Old Pueblo Playwrights' 18th Annual New Play Festival
7:30 p.m., Friday, March 6, and Saturday, March 7; 1:30 p.m., Sunday, March 8
Temple of Music and Art
Cabaret Theater
330 S. Scott Ave.
318-0559
oldpuebloplaywrights.org

Calling all armchair critics: Have you ever seen a play so good that you wanted to thank the playwright? Or one so bad that you felt the need to tell the writer why it sucked? This weekend, you can do just that during the Old Pueblo Playwrights' 18th Annual New Play Festival--which will hopefully offer more of the former than the latter.

The plays are written by local playwrights, directed by local directors and performed by local actors, according to Jerry Elias, the vice president of Old Pueblo Playwrights, a nonprofit organization of Tucsonans with Broadway aspirations.
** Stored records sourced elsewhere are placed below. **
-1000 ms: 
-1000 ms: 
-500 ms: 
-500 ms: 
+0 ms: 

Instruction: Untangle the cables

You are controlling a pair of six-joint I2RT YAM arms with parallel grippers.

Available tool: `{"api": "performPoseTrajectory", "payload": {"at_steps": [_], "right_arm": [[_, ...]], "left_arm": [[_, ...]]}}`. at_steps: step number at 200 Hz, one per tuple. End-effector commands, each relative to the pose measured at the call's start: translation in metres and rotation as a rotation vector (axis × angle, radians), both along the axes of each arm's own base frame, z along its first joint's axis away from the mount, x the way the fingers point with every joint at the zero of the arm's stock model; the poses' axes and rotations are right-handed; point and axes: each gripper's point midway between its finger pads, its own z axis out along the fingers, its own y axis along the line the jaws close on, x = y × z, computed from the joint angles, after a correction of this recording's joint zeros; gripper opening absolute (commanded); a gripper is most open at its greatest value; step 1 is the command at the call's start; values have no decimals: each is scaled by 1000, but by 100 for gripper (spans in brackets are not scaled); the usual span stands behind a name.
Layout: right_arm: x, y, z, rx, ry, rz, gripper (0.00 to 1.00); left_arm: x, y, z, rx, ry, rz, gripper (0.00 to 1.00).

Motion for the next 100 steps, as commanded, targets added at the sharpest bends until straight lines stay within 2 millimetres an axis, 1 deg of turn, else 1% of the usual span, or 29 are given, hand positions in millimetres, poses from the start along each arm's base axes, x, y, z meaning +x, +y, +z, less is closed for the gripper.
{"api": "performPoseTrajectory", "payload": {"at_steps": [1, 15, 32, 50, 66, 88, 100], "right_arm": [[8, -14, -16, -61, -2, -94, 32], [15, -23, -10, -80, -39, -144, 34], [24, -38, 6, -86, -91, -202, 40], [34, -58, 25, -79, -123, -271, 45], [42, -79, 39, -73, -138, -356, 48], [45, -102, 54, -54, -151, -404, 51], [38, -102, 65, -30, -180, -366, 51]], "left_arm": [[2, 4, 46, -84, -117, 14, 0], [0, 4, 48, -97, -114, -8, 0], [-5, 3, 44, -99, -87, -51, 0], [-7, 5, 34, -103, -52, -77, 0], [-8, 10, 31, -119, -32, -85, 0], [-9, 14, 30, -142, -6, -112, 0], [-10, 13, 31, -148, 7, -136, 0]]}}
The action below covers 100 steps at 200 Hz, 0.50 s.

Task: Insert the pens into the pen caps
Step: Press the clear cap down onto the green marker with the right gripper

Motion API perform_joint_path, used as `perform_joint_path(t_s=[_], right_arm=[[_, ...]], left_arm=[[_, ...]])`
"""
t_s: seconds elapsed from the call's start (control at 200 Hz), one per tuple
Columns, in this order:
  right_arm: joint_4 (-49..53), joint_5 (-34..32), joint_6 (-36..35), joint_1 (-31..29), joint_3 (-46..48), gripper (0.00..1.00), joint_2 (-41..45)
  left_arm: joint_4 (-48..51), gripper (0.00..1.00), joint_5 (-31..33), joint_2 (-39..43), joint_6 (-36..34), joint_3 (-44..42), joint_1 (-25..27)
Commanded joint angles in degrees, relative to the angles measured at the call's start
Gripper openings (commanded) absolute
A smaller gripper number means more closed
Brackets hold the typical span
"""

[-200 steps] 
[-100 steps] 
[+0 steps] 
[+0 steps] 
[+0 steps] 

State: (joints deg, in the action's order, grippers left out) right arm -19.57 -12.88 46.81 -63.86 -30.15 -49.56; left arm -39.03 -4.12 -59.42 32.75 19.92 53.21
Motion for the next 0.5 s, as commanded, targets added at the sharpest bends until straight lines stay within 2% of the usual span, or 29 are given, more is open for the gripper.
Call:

"These performances are script-in-hand," Elias says, "and they're intended to be developmental. It's to bring these plays to a larger audience. "

There will be a moderated Q&A session and discussion after each play, according to Elias, and the audience will be encouraged to give feedback.

The festival includes a play by Elias, Greensboro, based on a civil rights sit-in held by four young men at a lunch counter in North Carolina. It will close the festival on Sunday afternoon.

"I think it relates to the moment greatly," Elias says. "We have a 47-year-old president, (and) 48 years ago, this happened."

Other plays range in topics from the strange--like It Ain't Easy Being Green, a short monologue about a lime-green dildo looking for an owner--to the serious--like Frozen Heart, about a woman trying to reconnect with her father after 15 years.

You can catch the whole festival of seven plays for $10, or you can attend one of the three sessions for $5--but keep the criticism constructive.

"Every play in a festival like this is the writer's child," says Elias. "They're all significant; they're all important to the person who's writing it." --H.S.


Children Rock!

Justin Roberts and the Not Ready for Naptime Players
Noon, Saturday, March 7
Rialto Theatre
318 E. Congress St.
740-1000
rialtotheatre.com

When you visit Justin Roberts' colorful Web site, an array of curious faces introduces you to Roberts' music.

One of Roberts' albums, Pop Fly, was selected as a top children's-music release of 2008 by USA Today; a 2005 release, Why Not Sea Monsters?: Songs From the Hebrew Scriptures, features works inspired by the Old Testament. On these and his other albums, Roberts always offers a uniquely bouncy, fresh approach to children's music--and Tucsonans will get a chance to see Roberts live in concert at the Rialto Theatre this weekend.

"The concert is an indie-rock dream for the little-kid set and their parents," says Doug Biggers, executive director of the Rialto Theatre Foundation (and, it should be noted, this newspaper's former owner), in an e-mail.

Roberts' sweet and inviting tunes may just get your young ones in a dancing mood--and Biggers says that's no problem.

"The Rialto Theatre has plenty of room for little fans to move and dance and have a great time bopping to the upbeat sounds," Biggers writes in the e-mail.

Another great aspect of the concert, says Biggers, is the fact that ticket-holders can get into the nearby Tucson Children's Museum on Saturday after the show for free.

General-admission tickets are $16, or $48 for a family four-pack, and can be purchased at the theater or online. Children younger than 3 get in for free, provided the toddlers sit on Mom or Dad's lap. --L.L.